ICCPR tetap menghargai hak untuk tidak mempersalahkan diri sendiri dari seorang tersangka atau terdakwa. Jadi, amanah dari ICCPR ini adalah penekanan dari berlakunya non self incrimination, bagian dari perlindungan HAM (right to remind silence).
Prinsip-prinsip di negara demokrasi yang mengakui rule of law, salah satu karakternya ialah presumption of innocence. Dalam sistem acara pidana, dalam kaitannya dengan pembuktian, non self incrimination itu karakter dari berlakunya sistem pembuktian yang kita sebut pembuktian negatif.

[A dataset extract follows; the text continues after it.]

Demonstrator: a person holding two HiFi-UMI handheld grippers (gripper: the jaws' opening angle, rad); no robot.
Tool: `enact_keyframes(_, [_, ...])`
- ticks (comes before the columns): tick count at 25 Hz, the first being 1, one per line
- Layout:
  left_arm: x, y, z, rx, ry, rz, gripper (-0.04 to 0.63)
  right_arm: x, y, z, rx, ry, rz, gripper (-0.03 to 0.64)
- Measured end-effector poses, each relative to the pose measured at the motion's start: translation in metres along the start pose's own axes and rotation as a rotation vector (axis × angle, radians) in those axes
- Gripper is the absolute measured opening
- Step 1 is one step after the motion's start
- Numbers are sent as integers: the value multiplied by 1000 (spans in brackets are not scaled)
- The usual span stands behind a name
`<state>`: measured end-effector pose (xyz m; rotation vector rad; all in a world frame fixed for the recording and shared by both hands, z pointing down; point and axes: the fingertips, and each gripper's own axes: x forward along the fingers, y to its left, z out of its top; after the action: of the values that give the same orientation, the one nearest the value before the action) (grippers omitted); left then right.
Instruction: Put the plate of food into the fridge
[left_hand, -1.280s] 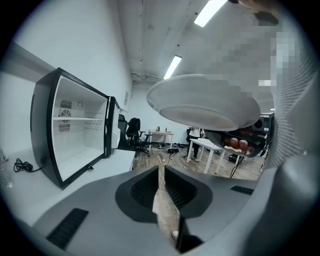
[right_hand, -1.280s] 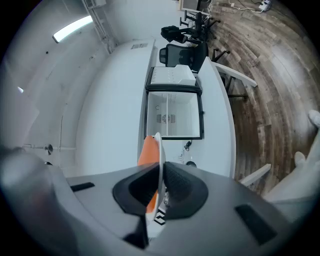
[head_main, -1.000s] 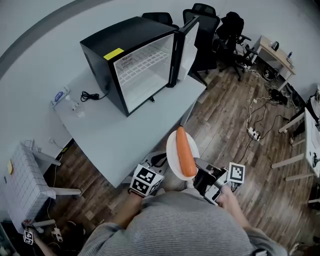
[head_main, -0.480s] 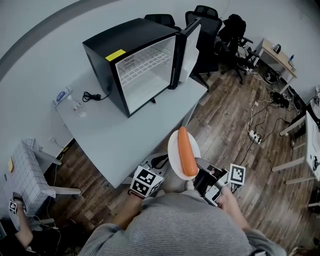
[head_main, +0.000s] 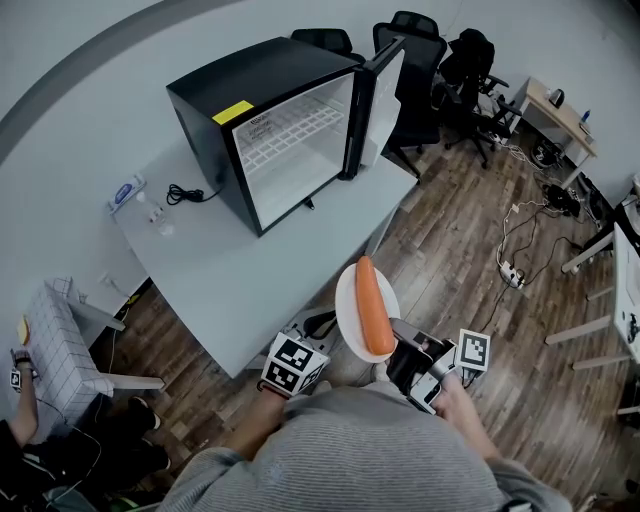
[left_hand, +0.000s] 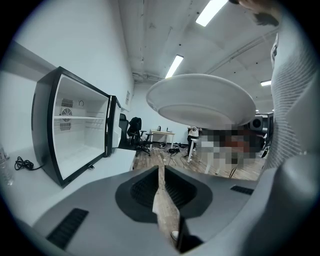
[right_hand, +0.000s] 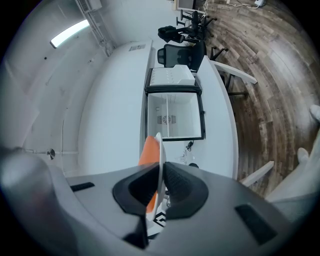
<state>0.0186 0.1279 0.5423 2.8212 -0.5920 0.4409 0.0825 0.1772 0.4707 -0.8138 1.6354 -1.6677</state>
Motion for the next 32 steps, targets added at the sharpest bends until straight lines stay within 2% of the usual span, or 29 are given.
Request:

Pasal-pasal yang berkaitan dengan pembalikan beban pembuktian atau pembuktian terbalik sebenarnya tidak dikenal dalam sejarah negara-negara yang mengakui sistem hukum pidana pada negara Anglo Saxon dan Eropa Kontinental. Kalau kita lihat di KUHP atau KUHAP di negara-negara Kontinental atau dari doktrin-doktrin Anglo Saxon khususnya untuk korupsi, sampai sekarang belum pernah menemukan delik mengenai pemberlakuan pembalikan beban pembuktian, kecuali satu yaitu suap (Bribery).

Dari perkara tindak pidana korupsi di Indonesia, suap dikatakan sebagai kejahatan yang sulit pembuktiannya (invisible crime). Di negara-negara Anglo Saxon pun suap yang menjadi kendala, makanya lalu keluar istilah gratifikasi yang kemudian diadopsi di Indonesia.

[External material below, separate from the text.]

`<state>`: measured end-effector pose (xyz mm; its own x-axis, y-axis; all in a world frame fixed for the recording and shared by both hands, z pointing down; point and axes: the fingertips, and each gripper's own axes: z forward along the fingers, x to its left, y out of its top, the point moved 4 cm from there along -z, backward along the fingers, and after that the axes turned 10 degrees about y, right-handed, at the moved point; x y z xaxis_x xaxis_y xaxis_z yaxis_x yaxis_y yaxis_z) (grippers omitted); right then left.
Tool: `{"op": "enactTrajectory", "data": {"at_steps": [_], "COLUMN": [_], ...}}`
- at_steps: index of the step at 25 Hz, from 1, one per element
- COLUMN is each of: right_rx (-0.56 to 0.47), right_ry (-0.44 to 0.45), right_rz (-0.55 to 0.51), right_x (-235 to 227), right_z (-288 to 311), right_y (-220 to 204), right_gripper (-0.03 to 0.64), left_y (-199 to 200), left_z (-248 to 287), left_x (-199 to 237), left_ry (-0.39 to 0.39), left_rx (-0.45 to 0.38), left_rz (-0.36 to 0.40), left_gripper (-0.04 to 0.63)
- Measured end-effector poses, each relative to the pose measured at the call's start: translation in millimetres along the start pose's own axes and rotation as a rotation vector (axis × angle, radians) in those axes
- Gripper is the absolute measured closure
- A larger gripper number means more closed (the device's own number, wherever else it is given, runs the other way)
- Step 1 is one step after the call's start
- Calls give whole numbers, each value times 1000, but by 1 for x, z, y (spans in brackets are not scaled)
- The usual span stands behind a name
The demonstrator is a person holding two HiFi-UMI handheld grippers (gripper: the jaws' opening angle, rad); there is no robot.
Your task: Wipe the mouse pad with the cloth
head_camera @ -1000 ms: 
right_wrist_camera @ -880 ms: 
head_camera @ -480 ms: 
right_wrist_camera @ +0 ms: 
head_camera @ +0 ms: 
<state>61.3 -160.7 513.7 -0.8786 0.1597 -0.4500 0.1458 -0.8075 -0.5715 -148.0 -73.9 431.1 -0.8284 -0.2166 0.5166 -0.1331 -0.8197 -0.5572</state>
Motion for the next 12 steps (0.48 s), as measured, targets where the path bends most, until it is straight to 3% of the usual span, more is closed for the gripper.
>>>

Usia KUHP Indonesia sudah ratusan tahun dan aturan dalam pasal mengenai suap itu mati suri atau impoten, dalam arti tidak bisa diapa-apakan. Berbagai cara dicoba, dikeluarkaan aturan baru mengenai suap aktif (Pasal 1 ayat (1) huruf d), diubah lagi dalam Pasal 13 UU No.31 Tahun 1999 sampai sekarang masih dipertahankan, tapi tetap jadi Pasal yang impoten.

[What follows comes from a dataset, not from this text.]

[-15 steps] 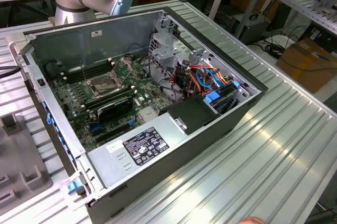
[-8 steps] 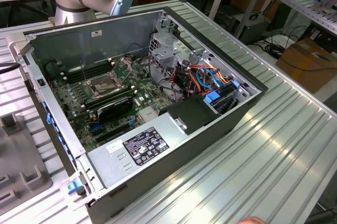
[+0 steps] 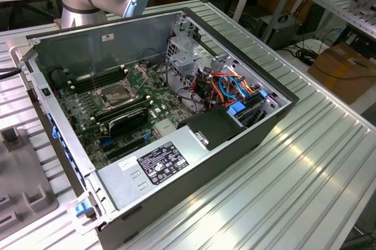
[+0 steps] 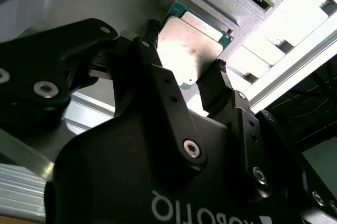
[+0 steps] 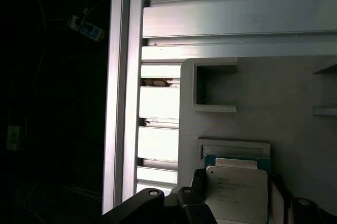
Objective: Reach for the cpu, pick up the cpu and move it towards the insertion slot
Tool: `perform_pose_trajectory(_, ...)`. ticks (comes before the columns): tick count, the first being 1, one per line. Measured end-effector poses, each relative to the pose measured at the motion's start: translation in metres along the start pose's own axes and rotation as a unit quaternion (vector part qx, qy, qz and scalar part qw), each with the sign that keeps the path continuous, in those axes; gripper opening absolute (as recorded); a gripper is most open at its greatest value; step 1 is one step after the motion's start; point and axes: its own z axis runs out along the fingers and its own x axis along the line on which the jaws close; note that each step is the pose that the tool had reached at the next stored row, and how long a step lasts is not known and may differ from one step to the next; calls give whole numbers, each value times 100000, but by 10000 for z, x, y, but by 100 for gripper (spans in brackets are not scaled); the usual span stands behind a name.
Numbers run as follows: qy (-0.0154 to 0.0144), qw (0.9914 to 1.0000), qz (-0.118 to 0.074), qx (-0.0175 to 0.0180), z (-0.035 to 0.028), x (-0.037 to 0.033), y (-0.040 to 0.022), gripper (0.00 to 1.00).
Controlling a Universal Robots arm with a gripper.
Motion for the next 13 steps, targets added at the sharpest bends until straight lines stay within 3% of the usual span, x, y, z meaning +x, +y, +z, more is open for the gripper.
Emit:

Kemudian dicoba lagi dengan UU No.20 Tahun 2001 dengan memperluas alat bukti petunjuk di Pasal 26 a di mana pengertian surat diperluas menyangkut yang terkait dengan elektronik sebagai alat bukti petunjuk. Padahal istilah alat bukti petunjuk di dunia dan di akhirat tidak dikenal, hanya di Indonesia alat bukti petunjuk dimasukkan. Sekarang di RUU KUHAP alat bukti petunjuk dihapuskan.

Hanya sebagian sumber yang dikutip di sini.